La historia humana está colmada de vencidos en las fosas comunes del tiempo y en las cunetas de los olvidados. Son los pequeños y los pobres, los asesinados, los masacrados, los apartados y marginados, los que no cuentan, los injustamente delatados, los derribados, los que no tuvieron oportunidades, los ignorados, los aplastados por los mecanismos del poder, los violentados por un sistema en el que medran los poderosos y se descarta a los que no interesan… La mirada en este momento histórico se vuelve a Ucrania, pero ¿quién hará justicia a los vencidos de todos los tiempos? La escuela de Frankfurt apostó por la fuerza revitalizadora del futuro y propuso a su generación ponerse manos a la obra en la reconstrucción de un mundo necesitado de justicia, un mundo diferente, mejor para todos y que poder legar a nuestros hijos. Y este sigue siendo el empeño, mucho tiempo después, de hombres y mujeres de buena voluntad que creemos en la posibilidad de otro mundo necesario.
El rostro enturbiado por el dolor y la muerte del pequeño sirio, como los ojos llenos de lágrimas de un padre ucraniano que saca de los escombros a su hijo, o la mirada perdida de desplazados y refugiados en cualquier parte del mundo, desvela que el corazón humano lleva impresas otras huellas. Se lo diré a Dios. Dios-nuestra-justicia, algún día, llevará a plenitud los anhelos más hondos de los que se quedan a mitad de camino en nuestra intrahistoria. Entonces sabremos que nuestros esfuerzos por amasar un mañana mejor no habrán sido en vano. Son las mismas promesas de Dios las que sostienen nuestro compromiso desde el alzarse del sol hasta su ocaso. Son sus manos en las nuestras las que dan vigor a nuestro trabajo confiado y esperanzado por la paz y la justicia.
Yo también se lo diré a Dios. Se lo digo al anochecer y cuando me levanto. Se lo digo con lágrimas doloridas ante el mal que nos circunda y la luz que parece menguar. Se lo digo en el trabajo cotidiano de desentrañar el dolor y el sufrimiento humanos. Se lo digo desesperado en la esperanza que me habita. Y siempre me llega la brisa fresca de su susurro, aún en el estío y la sequedad. Duele. Pero yo también se lo diré a Dios cuando lo vea y su justicia será definitivamente la nuestra. Será el último y eterno abrazo que pondrá todo en su sitio.
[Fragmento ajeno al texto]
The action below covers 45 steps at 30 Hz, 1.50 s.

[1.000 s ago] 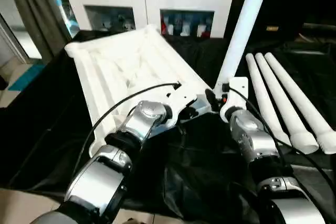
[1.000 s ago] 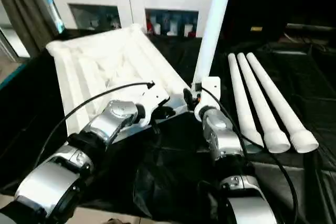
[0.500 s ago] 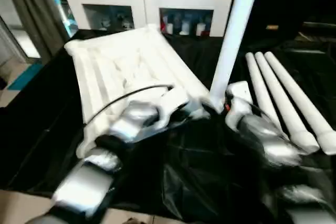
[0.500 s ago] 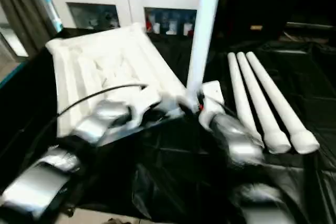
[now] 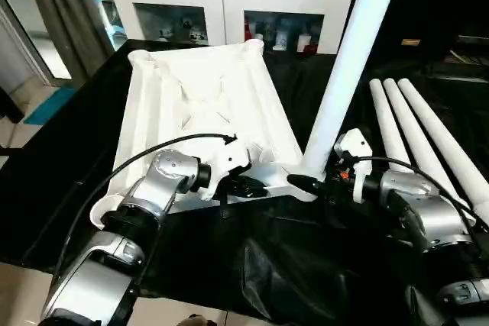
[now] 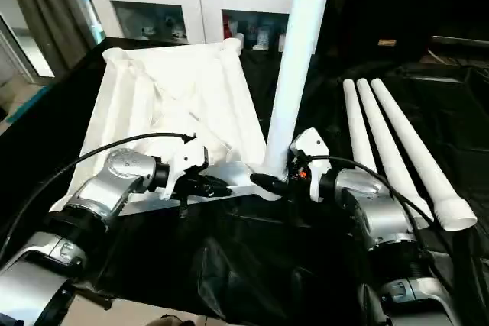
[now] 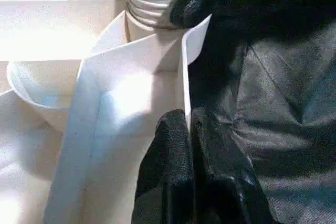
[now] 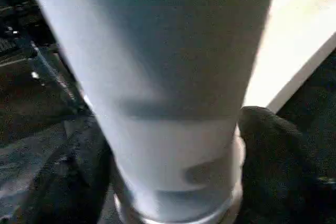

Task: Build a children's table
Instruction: Rotate leg to tighten

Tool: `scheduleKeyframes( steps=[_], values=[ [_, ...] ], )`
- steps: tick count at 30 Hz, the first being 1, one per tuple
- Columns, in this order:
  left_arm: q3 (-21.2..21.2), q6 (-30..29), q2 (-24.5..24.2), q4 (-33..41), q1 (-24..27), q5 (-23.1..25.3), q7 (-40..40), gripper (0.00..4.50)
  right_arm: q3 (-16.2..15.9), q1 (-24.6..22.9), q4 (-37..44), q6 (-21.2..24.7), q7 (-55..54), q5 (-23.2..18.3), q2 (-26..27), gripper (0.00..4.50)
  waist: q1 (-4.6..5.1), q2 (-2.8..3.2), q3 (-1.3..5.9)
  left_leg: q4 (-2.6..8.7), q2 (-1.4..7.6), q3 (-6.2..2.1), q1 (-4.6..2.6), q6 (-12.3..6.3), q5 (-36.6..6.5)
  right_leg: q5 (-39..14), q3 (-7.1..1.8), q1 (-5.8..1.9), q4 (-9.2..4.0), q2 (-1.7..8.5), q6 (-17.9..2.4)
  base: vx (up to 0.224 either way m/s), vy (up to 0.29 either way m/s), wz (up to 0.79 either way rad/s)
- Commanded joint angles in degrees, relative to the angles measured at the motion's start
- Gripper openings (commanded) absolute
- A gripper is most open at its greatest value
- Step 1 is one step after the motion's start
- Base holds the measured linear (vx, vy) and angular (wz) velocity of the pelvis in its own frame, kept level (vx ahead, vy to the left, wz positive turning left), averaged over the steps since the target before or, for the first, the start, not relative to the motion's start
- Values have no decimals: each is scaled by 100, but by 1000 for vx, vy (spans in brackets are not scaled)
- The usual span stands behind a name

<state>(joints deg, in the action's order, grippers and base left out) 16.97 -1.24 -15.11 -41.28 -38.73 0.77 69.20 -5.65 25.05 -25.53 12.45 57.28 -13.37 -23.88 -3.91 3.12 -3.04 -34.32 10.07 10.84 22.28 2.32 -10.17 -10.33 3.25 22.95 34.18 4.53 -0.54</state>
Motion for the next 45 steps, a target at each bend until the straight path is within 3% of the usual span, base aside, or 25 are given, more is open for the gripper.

En tiempos de inclemencia no hay nada más verdadero que el llanto de un niño herido, el dolor de una madre que he perdido a su pequeño muerto por la metralla, la mirada perdida del inocente maltratado o el desconsuelo de los más vulnerables. En tiempos de ocaso y posverdad, solo nos puede reconciliar con nosotros mismos el abrazo a los vencidos y el esfuerzo por devolver dignidad a quienes se la han arrebatado. Dios será no solo nuestro futuro, amasado con el compromiso de tantos hombres y mujeres empeñados en hacer mejor la realidad que habitamos, sino nuestro adventus. En Él nuestra Verdad, en Él nuestro sendero, en Él nuestra Vida.